Shadrachs Blick hing eine Weile in der Leere und ihm fiel auf, wie müde er war. Mit träger Bewegung fasste er sich in die Hosentasche, holte ein Bündel Karten hervor, die ein klebriger Schnipsgummi mit gutem Willen zusammenhielt. Bargeld, die Fahrkarte für Rubrica, und irgendwo in den Untiefen seiner Hose fand er auch noch einen Plan der Stadt. Er klappte ihn auf und versuchte herauszufinden, wo er sich eigentlich befand, jedoch ohne Erfolg. Im Rennen war er stets planlos in die Gasse gebogen, die am meisten Gewinn versprochen hatte, und nun war ihm ein Rätsel, wo er steckte.
Er seufzte schwer und entschied sich vorerst, noch ein paar Minuten sitzen zu bleiben, ehe er sich wieder heraus traute. Als er dann aus der Gasse hervortrat, hatte er den Schal wieder im Gesicht, bemüht darum, die blutige Seite nicht nach außen zu zeigen. Dass seine Haare jetzt eine andere Farbe hatten, war ein großer Vorteil. So würde selbst ein Kampfmagier genauer hinschauen müssen.
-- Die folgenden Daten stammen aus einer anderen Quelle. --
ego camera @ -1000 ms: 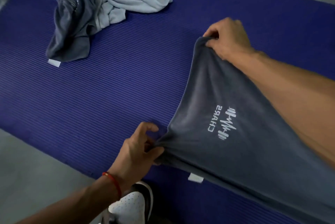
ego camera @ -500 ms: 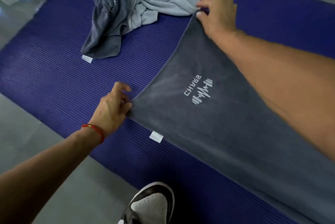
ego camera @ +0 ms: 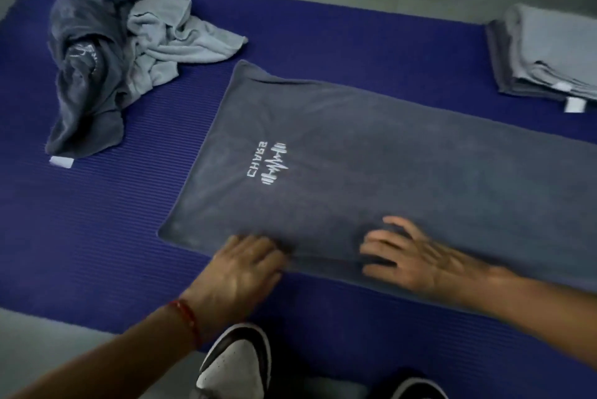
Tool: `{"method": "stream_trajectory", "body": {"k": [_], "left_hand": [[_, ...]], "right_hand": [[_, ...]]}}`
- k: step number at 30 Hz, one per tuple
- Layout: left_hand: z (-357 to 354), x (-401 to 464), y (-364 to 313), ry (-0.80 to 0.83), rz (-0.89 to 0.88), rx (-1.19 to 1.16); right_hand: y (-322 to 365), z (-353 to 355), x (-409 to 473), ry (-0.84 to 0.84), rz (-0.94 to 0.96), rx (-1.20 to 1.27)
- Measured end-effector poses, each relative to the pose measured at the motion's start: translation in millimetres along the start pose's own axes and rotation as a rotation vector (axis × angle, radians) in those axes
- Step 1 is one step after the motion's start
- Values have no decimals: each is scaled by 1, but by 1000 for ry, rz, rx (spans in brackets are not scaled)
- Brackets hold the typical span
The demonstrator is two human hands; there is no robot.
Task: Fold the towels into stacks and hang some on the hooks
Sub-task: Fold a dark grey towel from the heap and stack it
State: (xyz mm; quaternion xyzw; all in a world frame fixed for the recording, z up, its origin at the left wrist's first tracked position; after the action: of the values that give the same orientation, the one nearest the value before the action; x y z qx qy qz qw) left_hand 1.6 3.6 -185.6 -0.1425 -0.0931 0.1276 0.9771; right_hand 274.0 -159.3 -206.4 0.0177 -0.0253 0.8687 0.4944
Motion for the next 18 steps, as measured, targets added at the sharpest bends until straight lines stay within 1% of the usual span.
{"method": "stream_trajectory", "body": {"k": [2, 4, 6, 9, 13, 15, 18], "left_hand": [[-29, 15, -39, 48, -190, 0], [-50, 24, -57, 75, -266, 27], [-60, 31, -57, 51, -267, 57], [-61, 38, -50, 35, -268, 94], [-54, 43, -43, 26, -281, 128], [-52, 44, -46, 27, -310, 181], [-50, 44, -54, 9, -329, 243]], "right_hand": [[18, 14, -37, 31, -71, -38], [33, 24, -60, 133, -180, -26], [39, 27, -76, 213, -316, 42], [40, 31, -83, 256, -451, 125], [35, 27, -73, 237, -500, 83], [34, 22, -61, 222, -523, 43], [36, 18, -47, 240, -514, -25]]}}
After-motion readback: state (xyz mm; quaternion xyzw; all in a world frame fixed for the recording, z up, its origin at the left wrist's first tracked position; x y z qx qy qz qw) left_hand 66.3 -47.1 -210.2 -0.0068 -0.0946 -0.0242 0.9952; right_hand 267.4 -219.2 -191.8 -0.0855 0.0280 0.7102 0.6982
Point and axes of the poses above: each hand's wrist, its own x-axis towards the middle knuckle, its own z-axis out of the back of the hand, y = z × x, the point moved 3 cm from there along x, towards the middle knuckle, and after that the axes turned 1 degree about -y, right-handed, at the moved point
Die Luft der Stadt war stickiger als zuvor. Die Wolken hingen tief und bedeckten den Himmel und die einbrechende Abenddämmerung ließ die Stadt sich schneller und hektischer bewegen, als würde sie sich erinnern, was es noch alles vor der Nacht zu erledigen gab. Shadrach spürte seinen gesamten Körper sehr intensiv, während er durch die Straßen lief. Er versuchte nicht so unauffällig zu sein, dass es jedem sofort ins Auge stechen würde, auch wenn ihn generell die Ahnung beschlich, dass es in den Straßen von Rubrica kein Gut und kein Schlecht gab, nur Glück und Pech. Bisher hatte er selten zu den glücklichen Leuten gehört, und so war er knapp davor, zum Schicksal oder sonst irgendjemandem zu beten, der ihn erhören und hiervon erlösen würde.
Er wusste nicht, was passieren würde, würden die Großmeister und somit die Akademie, das Militär und der Staat selbst ihn in den Fingern halten. Die Akademie wäre definitiv interessiert; seltene Fähigkeiten plus erhöhter Magiehaushalt durch Geisterpakt machten ihn für das Militär der Union unfassbar sexuell attraktiv und Shadrach wusste, er war erst fünfzehn und Dinge würden sich ändern, aber er war sich sehr sicher, dass er dem Militär diese Zuneigung niemals würde zurückgeben können. Shadrach sah sich nicht im Militär, gar nicht, weder hier noch zu Hause. Vielleicht war es gut, hatte er so schlecht mit dem Schicksal gepokert, dass er jetzt die Möglichkeit hatte, all dem zu entfliehen.
Als er vor sich eine Ansammlung an Menschen entdeckte, sah er auf. Wie vermutet, war an diesem Platz im westlichen Zentrum der Stadt der nächste Bahnhof. Leider war sein Weg bis dahin zum größten Teil durch eine undurchdringbare Menschenmenge versperrt. Shadrach streckte sich, stellte sich auf die Zehenspitzen, um über die Leute hinwegzusehen. Zum Glück war er recht groß.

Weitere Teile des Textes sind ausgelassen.